▸ **Your goal**
The listing must be reproduced in full, exactly as it stands.

▸ **Material provided**
================================
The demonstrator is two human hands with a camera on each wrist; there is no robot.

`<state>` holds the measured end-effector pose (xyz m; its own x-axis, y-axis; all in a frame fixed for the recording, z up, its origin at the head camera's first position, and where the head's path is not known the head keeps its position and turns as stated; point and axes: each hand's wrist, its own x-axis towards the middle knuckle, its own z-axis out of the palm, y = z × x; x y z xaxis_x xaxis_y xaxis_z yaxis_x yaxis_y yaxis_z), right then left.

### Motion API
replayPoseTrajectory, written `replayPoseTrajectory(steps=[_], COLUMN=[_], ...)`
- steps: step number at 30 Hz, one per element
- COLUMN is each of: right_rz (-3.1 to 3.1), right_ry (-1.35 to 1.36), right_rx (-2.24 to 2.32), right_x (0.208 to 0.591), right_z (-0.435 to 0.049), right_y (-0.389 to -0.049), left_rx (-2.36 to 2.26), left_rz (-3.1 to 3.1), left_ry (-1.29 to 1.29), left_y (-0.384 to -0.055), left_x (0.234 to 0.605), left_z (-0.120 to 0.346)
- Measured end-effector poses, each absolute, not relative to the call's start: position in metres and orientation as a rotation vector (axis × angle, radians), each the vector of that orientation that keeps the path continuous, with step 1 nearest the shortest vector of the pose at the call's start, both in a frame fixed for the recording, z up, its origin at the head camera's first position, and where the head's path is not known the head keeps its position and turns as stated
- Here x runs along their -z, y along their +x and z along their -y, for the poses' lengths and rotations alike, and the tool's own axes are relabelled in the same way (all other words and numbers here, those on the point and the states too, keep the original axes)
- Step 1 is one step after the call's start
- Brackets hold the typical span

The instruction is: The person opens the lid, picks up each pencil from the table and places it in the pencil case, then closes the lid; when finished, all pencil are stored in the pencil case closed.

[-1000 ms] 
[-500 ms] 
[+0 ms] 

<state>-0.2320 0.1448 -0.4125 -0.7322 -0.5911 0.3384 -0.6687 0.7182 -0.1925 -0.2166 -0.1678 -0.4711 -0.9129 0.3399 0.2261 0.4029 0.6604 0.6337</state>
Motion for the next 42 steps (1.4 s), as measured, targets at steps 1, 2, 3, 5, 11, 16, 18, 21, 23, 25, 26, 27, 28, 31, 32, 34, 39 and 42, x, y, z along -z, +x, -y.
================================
▸ **Answer box**
The demonstrator is two human hands with a camera on each wrist; there is no robot.

`<state>` holds the measured end-effector pose (xyz m; its own x-axis, y-axis; all in a frame fixed for the recording, z up, its origin at the head camera's first position, and where the head's path is not known the head keeps its position and turns as stated; point and axes: each hand's wrist, its own x-axis towards the middle knuckle, its own z-axis out of the palm, y = z × x; x y z xaxis_x xaxis_y xaxis_z yaxis_x yaxis_y yaxis_z), right then left.

### Motion API
replayPoseTrajectory, written `replayPoseTrajectory(steps=[_], COLUMN=[_], ...)`
- steps: step number at 30 Hz, one per element
- COLUMN is each of: right_rz (-3.1 to 3.1), right_ry (-1.35 to 1.36), right_rx (-2.24 to 2.32), right_x (0.208 to 0.591), right_z (-0.435 to 0.049), right_y (-0.389 to -0.049), left_rx (-2.36 to 2.26), left_rz (-3.1 to 3.1), left_ry (-1.29 to 1.29), left_y (-0.384 to -0.055), left_x (0.234 to 0.605), left_z (-0.120 to 0.346)
- Measured end-effector poses, each absolute, not relative to the call's start: position in metres and orientation as a rotation vector (axis × angle, radians), each the vector of that orientation that keeps the path continuous, with step 1 nearest the shortest vector of the pose at the call's start, both in a frame fixed for the recording, z up, its origin at the head camera's first position, and where the head's path is not known the head keeps its position and turns as stated
- Here x runs along their -z, y along their +x and z along their -y, for the poses' lengths and rotations alike, and the tool's own axes are relabelled in the same way (all other words and numbers here, those on the point and the states too, keep the original axes)
- Step 1 is one step after the call's start
- Brackets hold the typical span

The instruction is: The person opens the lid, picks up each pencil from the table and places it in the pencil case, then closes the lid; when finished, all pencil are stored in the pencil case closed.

[-1000 ms] 
[-500 ms] 
[+0 ms] 

<state>-0.2320 0.1448 -0.4125 -0.7322 -0.5911 0.3384 -0.6687 0.7182 -0.1925 -0.2166 -0.1678 -0.4711 -0.9129 0.3399 0.2261 0.4029 0.6604 0.6337</state>
Motion for the next 42 steps (1.4 s), as measured, targets at steps 1, 2, 3, 5, 11, 16, 18, 21, 23, 25, 26, 27, 28, 31, 32, 34, 39 and 42, x, y, z along -z, +x, -y.

The output returned above is complete.